Aside from Negro and Estero Real, few rivers stand out on the Pacific side. The Atlantic Ocean has longer and more flowing streams, including the Coco, Prinzapolca, Grande de Matagalpa, Escondido and San Juan rivers.

The west is a region of many lakes. Nicaragua (8,157 km 2 ), the largest in Central America, is separated from the Pacific by an 18 km strip at its narrowest point, and flows into the Atlantic via the San Juan River, which flows into it. It has numerous islands, including Ometepe, with the Madeiras volcano, and is linked to Lake Managua (1,049 km 2 ) by the Tipitapa river. Other lakes are Apoyo, Jiloá and Tiscapa, all of volcanic origin.

Flora and fauna

The rainforest covers the eastern portion of the country. Subtropical species appear on the plateaus. In the west, deciduous tropical forest and savannas predominate.

Crocodiles, turtles, lizards and snakes inhabit the hot and humid areas. In the forests there are deer, monkeys, caititus and felines such as the puma and the jaguar. There is a wide variety of land and water birds, rodents and insects.


Most of the inhabitants of Nicaragua are made up of mestizos, especially those of Indians with whites. There are minorities of whites, blacks, mainly on the coast of the Caribbean, and indigenous remnants of the Amerindian peoples. The population, unevenly distributed, is concentrated in the area of ​​the lakes, where the largest cities and industries are located.

Managua, the capital, is the country’s largest city. Other important urban centers are León, Masaya, Granada and Chinandega, in the west; Matalgalpa, Estelí, Juigalpa and Jinotega, in the mountains of central Nicaragua; and, on the Caribbean coast, Bluefields and Puerto Cabezas.

The official language is Spanish. Some groups communicate in English or in indigenous languages.


Agriculture, livestock and fishing. Nicaragua’s economy is basically agricultural. The most important products, largely destined for export, are coffee and cotton. Corn, sugar cane, sorghum, bananas, rice and wheat are also grown.

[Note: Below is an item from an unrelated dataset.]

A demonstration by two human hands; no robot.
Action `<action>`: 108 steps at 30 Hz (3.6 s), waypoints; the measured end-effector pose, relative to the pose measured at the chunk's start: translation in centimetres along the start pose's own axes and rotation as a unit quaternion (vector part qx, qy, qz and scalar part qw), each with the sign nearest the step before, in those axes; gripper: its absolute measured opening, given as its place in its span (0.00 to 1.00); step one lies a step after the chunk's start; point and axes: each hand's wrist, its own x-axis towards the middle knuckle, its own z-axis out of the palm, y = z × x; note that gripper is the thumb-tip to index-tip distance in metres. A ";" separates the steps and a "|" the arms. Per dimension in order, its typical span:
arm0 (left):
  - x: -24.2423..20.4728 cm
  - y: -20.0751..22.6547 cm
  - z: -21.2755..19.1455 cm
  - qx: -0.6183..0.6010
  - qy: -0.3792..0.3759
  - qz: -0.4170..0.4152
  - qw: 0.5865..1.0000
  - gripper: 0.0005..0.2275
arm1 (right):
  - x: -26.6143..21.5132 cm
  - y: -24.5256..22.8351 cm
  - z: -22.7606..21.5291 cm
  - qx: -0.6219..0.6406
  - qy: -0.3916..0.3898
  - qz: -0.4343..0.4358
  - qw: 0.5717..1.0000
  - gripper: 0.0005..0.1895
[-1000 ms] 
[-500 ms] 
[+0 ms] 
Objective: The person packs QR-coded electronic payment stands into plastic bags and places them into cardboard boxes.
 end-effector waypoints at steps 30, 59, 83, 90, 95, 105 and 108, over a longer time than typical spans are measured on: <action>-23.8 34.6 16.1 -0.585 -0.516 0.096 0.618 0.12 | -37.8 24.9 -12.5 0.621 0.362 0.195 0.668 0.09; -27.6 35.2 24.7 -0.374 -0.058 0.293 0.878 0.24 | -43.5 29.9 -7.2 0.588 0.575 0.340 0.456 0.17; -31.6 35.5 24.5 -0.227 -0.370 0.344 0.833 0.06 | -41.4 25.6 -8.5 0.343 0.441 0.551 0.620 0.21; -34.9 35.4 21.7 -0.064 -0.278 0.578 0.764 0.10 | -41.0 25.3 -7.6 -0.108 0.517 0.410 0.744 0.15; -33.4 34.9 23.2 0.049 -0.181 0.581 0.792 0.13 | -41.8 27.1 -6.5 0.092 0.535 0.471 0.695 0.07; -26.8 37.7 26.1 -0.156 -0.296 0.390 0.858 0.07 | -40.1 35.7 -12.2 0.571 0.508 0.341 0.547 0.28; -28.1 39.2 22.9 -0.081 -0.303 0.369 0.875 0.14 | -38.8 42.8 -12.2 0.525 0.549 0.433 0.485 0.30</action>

Livestock is an important source of leather, meat and dairy products in the west and meat in the east. The sector expanded after the Second World War, but the conflicts of the 1980s changed this trend, as many farmers reduced their livestock or settled in neighboring countries. The expansion of forestry was also interrupted as a result of these conflicts. Oceanic, fluvial and lake fishing uses traditional techniques.

Energy and mining

Nicaragua has great hydroelectric potential and its most important plant is that of the Tuma River. There are deposits of iron ore, lead and copper, among other minerals, but the only important extractive activities are gold and – to a lesser extent – copper.


Little industrialized, Nicaragua mainly produces food and beverages: refined sugar, vegetable oils, beer and rum. It also has oil refineries and textile industries.


The transport system is concentrated in the west of the country. Roads connect most cities, but some are impassable in the rainy season. The Pan American highway crosses the country and connects it to Honduras and Costa Rica. The rail system connects the cities of Corinth, Chinandega, León, Managua, Masaya and Granada.

Navigation, intense in the lakes and between inland islands, is also practiced in some rivers. The main seaports are San Juan del Sur and Puerto Sandino, in the Pacific, and Puerto Cabezas and Bluefields, in the Caribbean. The main airport is 11 km from Managua. Puerto Cabezas also has an airport.